O mercado imobiliário também sofre com esses problemas?
Sim, não tenha dúvida. O movimento virtuoso do mercado imobiliário estava acontecendo. Porque, desde 2014, a gente começou em uma queda única. A gente estava se recuperando, com previsão de alta para este ano. Ela estava se confirmando. Então, é natural que o construtor do ramo imobiliário paralise um lançamento, por exemplo. Como eu vou lançar um empreendimento se não tenho certeza de que vou contar com material para a obra? Outra questão são os aumentos: aço e cimento estão na casa de 30%, PVC passa de 100%. Em uma situação dessa, a pessoa tem que segurar para rever planilhas.
Além da pandemia, que tem impacto, o senhor acha que existe abuso nesse aumento?
Se eu afirmo isso, vou ser cobrado, mas não dá para entender aumentar material em 100%. Não falo só de um material, falo de uma gama, dos mais diversos tipos. Fizemos, agora em setembro, uma pesquisa com cerca de 20 empresas representativas associadas. O aumento chega a 140%. Não é questão única, de uma empresa, de um segmento. É generalizado. Se não é abuso, é inapropriado. Tanto que a Câmara Brasileira da Indústria da Construção, que é a entidade máxima das construtoras do país, entrou, ontem, na Secretaria (de Advocacia) da Concorrência e Competitividade (do Ministério da Economia) com uma série de comprovações desse aumento para pedir ao governo algum tipo de ação.

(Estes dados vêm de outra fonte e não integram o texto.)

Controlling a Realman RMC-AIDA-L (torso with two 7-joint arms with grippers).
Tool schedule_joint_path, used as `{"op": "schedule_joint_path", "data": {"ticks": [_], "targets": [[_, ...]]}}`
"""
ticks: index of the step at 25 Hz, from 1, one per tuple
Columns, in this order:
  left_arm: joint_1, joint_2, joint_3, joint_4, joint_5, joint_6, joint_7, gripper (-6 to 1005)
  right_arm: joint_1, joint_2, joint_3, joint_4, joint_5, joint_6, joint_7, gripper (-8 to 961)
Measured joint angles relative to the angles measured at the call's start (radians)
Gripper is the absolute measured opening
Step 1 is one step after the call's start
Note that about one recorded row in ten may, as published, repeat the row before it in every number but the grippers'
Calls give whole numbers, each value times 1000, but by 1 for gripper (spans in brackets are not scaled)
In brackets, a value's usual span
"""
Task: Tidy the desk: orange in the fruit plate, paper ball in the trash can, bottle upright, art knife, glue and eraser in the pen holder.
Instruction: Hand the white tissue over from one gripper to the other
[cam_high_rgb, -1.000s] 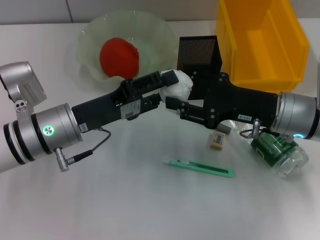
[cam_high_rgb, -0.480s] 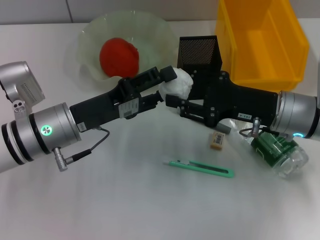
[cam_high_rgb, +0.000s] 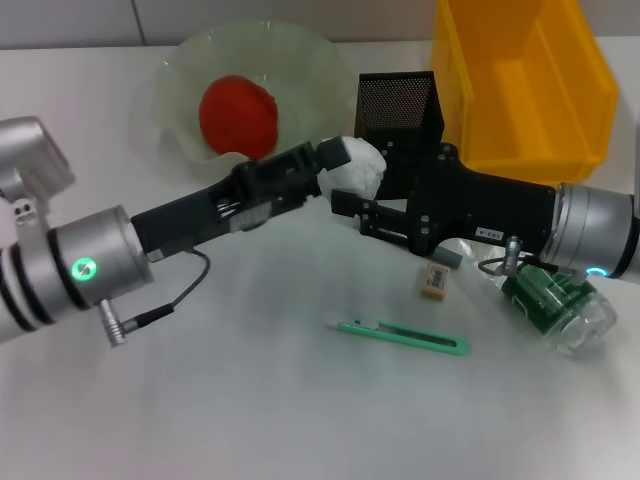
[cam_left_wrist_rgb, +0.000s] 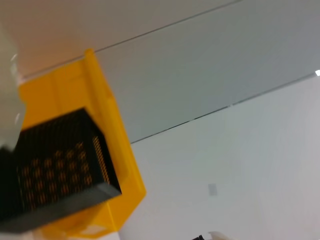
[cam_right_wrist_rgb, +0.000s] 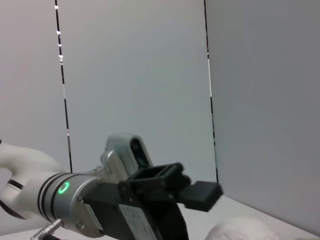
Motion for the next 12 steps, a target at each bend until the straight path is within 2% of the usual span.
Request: {"op": "schedule_joint_path", "data": {"ticks": [2, 7, 12], "targets": [[7, 2, -1, 5, 0, 4, 32, 818, -2, 0, 1, 0, 0, 0, 0, 516], [100, 14, 0, 121, 6, 88, 299, 817, -8, -2, 7, 0, 0, -3, 2, 515], [142, 21, -1, 135, 10, 116, 521, 817, -10, -4, 7, -2, 2, -12, 9, 515]]}}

Quais os principais impactos da pandemia no setor, além dos preços?
Nosso setor permaneceu operante, aberto. É um setor que tem características que diferem dos demais no sentido de ajudar a preservar saúde e vida do funcionário. É trabalho em campo aberto, sem muita aglomeração. Mesmo assim, tivemos impacto. Muitas empresas restringiram atividades. Ainda bem que teve a MP do governo que permitiu reduzir carga horária, isso ajudou muito. Mas, as empresas tiveram noção, logo no início, da importância dessas questões para o setor.
Houve impacto de demissões?
No primeiro momento, sim. Mas, nosso setor já está empregando a nível nacional. Parece-me que quase 10 mil empregos foram gerados na construção civil no país, com Brasília mais empregando do que desempregando.

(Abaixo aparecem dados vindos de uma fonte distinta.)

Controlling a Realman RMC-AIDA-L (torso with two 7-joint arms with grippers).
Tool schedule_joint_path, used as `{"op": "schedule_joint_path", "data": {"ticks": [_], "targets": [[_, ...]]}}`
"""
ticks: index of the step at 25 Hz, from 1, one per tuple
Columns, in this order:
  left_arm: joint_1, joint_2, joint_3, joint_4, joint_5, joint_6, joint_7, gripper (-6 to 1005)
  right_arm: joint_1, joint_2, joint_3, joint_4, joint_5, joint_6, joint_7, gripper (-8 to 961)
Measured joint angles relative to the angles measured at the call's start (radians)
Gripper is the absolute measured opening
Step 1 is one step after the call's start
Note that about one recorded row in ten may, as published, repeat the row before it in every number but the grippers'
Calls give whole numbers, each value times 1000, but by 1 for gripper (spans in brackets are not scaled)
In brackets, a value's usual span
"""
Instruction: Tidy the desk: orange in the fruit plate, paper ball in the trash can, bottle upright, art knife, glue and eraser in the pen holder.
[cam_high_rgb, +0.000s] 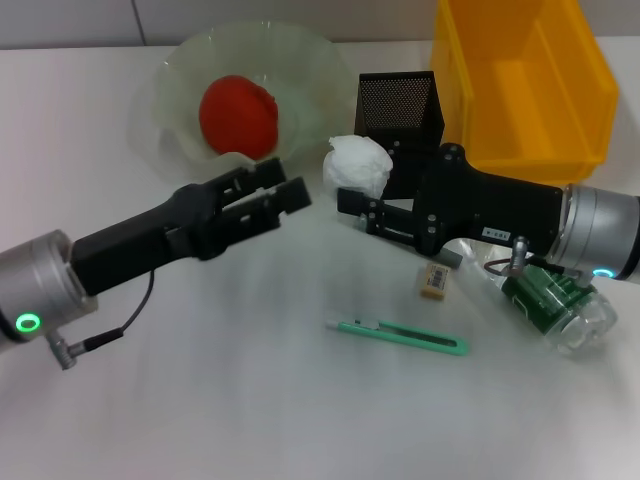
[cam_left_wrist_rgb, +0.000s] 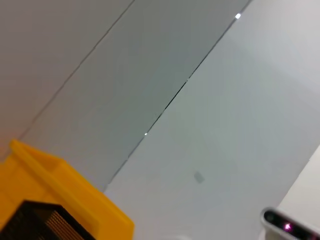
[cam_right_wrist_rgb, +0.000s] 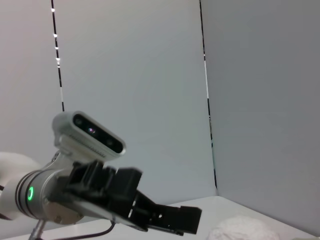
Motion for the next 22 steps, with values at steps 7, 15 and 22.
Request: {"op": "schedule_joint_path", "data": {"ticks": [7, 15, 22], "targets": [[33, -5, 6, 0, 68, 1, 296, 816, -11, -3, 0, -9, 4, -2, 25, 516], [78, -21, 7, -32, 80, -8, 639, 815, -24, -4, 0, -40, 4, -2, 57, 516], [91, -5, -5, -128, 72, -9, 815, 815, -34, -4, -3, -52, 4, 5, 64, 516]]}}
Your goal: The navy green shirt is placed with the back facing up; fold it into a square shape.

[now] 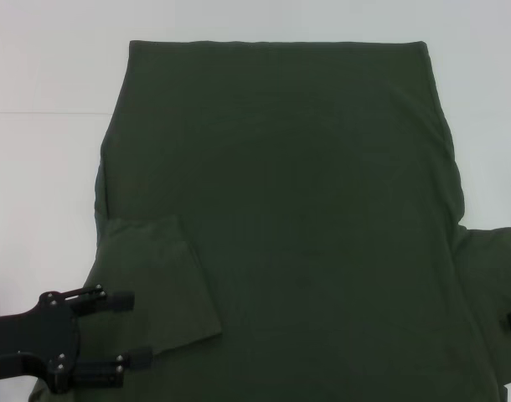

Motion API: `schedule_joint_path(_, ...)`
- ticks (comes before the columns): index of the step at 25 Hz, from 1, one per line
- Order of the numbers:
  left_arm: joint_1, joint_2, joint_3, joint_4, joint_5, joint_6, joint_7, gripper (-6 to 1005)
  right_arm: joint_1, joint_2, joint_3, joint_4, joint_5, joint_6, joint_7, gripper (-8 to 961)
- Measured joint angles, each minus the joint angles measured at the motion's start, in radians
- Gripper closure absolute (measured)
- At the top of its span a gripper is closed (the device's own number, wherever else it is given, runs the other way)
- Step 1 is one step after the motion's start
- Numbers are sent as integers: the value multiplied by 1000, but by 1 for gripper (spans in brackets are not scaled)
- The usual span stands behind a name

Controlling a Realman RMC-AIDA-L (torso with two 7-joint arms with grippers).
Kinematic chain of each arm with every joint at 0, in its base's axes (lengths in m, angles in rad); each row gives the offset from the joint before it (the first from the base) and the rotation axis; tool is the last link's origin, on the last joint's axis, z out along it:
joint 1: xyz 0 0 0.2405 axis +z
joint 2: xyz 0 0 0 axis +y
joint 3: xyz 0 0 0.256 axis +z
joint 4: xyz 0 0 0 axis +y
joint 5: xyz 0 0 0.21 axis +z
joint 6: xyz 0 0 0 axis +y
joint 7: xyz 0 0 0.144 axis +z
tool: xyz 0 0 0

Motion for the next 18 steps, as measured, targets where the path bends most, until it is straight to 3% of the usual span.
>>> schedule_joint_path(18,0,-1,-1,0,1,0,1,133,15,6,-13,10,8,-24,4,162)
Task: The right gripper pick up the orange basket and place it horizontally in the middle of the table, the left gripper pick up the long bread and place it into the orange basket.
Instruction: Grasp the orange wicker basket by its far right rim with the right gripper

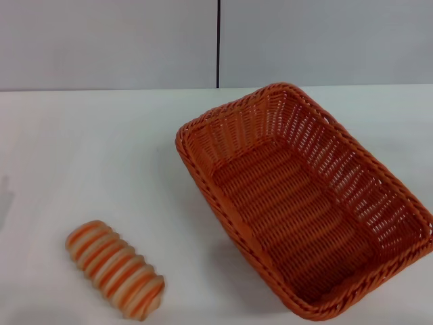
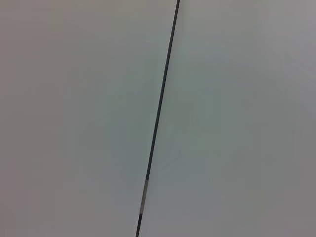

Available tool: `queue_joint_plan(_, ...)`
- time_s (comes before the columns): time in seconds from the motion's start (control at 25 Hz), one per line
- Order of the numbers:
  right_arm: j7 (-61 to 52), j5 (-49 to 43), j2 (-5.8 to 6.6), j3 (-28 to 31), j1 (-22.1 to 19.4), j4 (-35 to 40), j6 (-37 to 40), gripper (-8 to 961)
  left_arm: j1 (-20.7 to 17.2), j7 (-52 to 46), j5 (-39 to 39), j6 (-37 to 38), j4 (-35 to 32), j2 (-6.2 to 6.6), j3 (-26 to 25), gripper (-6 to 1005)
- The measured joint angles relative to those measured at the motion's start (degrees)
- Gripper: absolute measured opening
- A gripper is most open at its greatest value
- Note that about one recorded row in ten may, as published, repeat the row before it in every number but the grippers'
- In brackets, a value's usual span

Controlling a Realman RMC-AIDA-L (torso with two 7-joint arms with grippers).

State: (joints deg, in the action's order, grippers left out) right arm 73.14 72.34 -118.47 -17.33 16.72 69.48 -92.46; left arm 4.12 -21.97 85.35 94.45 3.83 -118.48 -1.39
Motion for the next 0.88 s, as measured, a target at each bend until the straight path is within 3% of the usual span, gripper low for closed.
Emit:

Historicamente, o setor da construção civil é muito forte. O senhor acha que ele pode puxar nossa retomada?
Se a gente conseguir fazer bem esse trabalho, com uma série de ações para diminuir e até zerar esse impacto do aumento, acho que sim. Esse é nosso legado e vamos cumpri-lo. A construção civil chegou a ter 100 mil empregos formais no Distrito Federal nos bons tempos da construção. Hoje, temos em torno de 50 ou 60 mil. O setor responde por 60% do PIB da indústria do DF. Ou seja, ela tem forte ação e o DF precisa dela, o Entorno precisa dela.
O GDF lançou um pacote de obras e o governador disse que elas são prioridade. Como o senhor viu esse pacote?
É fundamental. A construção civil é um dos carros-chefe da nossa sociedade. Se tem obra, tem emprego. Temos visto isso desde o início do governo. E ele teve essa ação muito positiva de deixar claro que as obras públicas não parariam. Isso é muito bom e a economia não para. Obras há anos paralisadas voltaram e estão acontecendo, como o túnel de Taguatinga. Temos ressalvas, alertamos sempre sobre o orçamento da obra e exigências técnicas, para evitar problemas depois. Mas, o movimento de obras está acontecendo. A falta de materiais pode ter efeito negativo nas obras públicas. Mas, há espaço de diálogo no governo, não podemos criticar isso. A todo instante, conversamos com as secretarias e vemos esse interesse deles em nos procurar.